Work instructions | Would you please copy each line of the data in which the string "separate" occurs?

Raw data |
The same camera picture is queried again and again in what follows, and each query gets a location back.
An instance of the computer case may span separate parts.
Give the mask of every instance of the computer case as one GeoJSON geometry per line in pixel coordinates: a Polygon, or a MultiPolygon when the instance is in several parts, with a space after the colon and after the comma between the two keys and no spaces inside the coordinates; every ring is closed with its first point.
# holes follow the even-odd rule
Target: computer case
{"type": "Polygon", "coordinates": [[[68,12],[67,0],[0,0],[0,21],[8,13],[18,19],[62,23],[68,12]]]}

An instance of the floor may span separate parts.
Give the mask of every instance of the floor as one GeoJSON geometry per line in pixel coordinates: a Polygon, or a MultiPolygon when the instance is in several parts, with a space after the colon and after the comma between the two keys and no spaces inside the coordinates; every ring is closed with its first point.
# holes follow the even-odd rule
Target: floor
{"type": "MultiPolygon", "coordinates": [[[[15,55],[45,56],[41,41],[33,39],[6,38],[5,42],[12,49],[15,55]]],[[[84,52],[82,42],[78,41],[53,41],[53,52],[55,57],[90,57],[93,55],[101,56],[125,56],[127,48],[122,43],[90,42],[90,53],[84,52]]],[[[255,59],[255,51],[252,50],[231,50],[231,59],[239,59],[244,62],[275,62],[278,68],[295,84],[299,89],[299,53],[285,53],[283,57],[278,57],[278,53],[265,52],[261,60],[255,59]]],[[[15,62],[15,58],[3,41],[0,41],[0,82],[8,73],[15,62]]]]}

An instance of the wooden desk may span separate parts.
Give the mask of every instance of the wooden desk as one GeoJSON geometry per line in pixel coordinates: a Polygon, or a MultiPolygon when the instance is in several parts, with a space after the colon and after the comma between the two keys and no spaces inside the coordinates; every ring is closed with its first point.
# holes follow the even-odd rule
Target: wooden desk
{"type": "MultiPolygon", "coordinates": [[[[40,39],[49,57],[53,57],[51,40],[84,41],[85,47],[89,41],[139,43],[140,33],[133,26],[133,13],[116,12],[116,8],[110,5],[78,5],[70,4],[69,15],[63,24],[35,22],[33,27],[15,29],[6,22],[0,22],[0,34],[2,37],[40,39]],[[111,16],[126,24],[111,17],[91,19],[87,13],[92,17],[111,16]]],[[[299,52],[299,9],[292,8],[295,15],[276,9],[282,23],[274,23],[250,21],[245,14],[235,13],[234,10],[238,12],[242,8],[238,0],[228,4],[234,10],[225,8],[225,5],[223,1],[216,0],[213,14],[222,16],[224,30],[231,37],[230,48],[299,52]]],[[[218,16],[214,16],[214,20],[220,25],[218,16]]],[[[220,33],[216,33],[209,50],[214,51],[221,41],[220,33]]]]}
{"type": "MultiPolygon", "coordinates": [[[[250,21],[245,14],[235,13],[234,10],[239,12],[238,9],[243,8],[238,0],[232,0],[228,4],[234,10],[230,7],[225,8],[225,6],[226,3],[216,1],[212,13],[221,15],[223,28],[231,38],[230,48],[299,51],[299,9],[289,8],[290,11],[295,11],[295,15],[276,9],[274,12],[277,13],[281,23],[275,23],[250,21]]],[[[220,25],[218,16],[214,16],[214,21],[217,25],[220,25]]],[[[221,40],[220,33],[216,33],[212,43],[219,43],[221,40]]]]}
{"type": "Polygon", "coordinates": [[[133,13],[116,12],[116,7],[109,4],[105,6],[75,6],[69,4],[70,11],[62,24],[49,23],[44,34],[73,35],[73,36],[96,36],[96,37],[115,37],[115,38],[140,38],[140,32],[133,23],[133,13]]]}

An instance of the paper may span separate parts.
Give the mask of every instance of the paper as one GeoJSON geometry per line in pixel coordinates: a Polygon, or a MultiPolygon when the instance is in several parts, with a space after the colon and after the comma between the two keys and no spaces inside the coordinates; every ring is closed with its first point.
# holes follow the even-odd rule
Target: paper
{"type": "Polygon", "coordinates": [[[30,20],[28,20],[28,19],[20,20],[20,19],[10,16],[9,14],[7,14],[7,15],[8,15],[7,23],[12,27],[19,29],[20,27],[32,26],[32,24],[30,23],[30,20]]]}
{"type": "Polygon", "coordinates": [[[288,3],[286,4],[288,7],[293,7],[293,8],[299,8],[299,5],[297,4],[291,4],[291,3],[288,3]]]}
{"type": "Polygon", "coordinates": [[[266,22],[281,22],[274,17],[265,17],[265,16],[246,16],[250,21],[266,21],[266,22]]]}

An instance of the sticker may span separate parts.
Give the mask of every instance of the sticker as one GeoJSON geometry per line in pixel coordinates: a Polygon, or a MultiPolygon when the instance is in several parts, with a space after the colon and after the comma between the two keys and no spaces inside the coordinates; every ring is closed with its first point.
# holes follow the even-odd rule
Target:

Result of this exercise |
An instance of the computer case may span separate parts.
An instance of the floor may span separate parts.
An instance of the wooden desk may span separate parts.
An instance of the paper may span separate parts.
An instance of the sticker may span separate parts.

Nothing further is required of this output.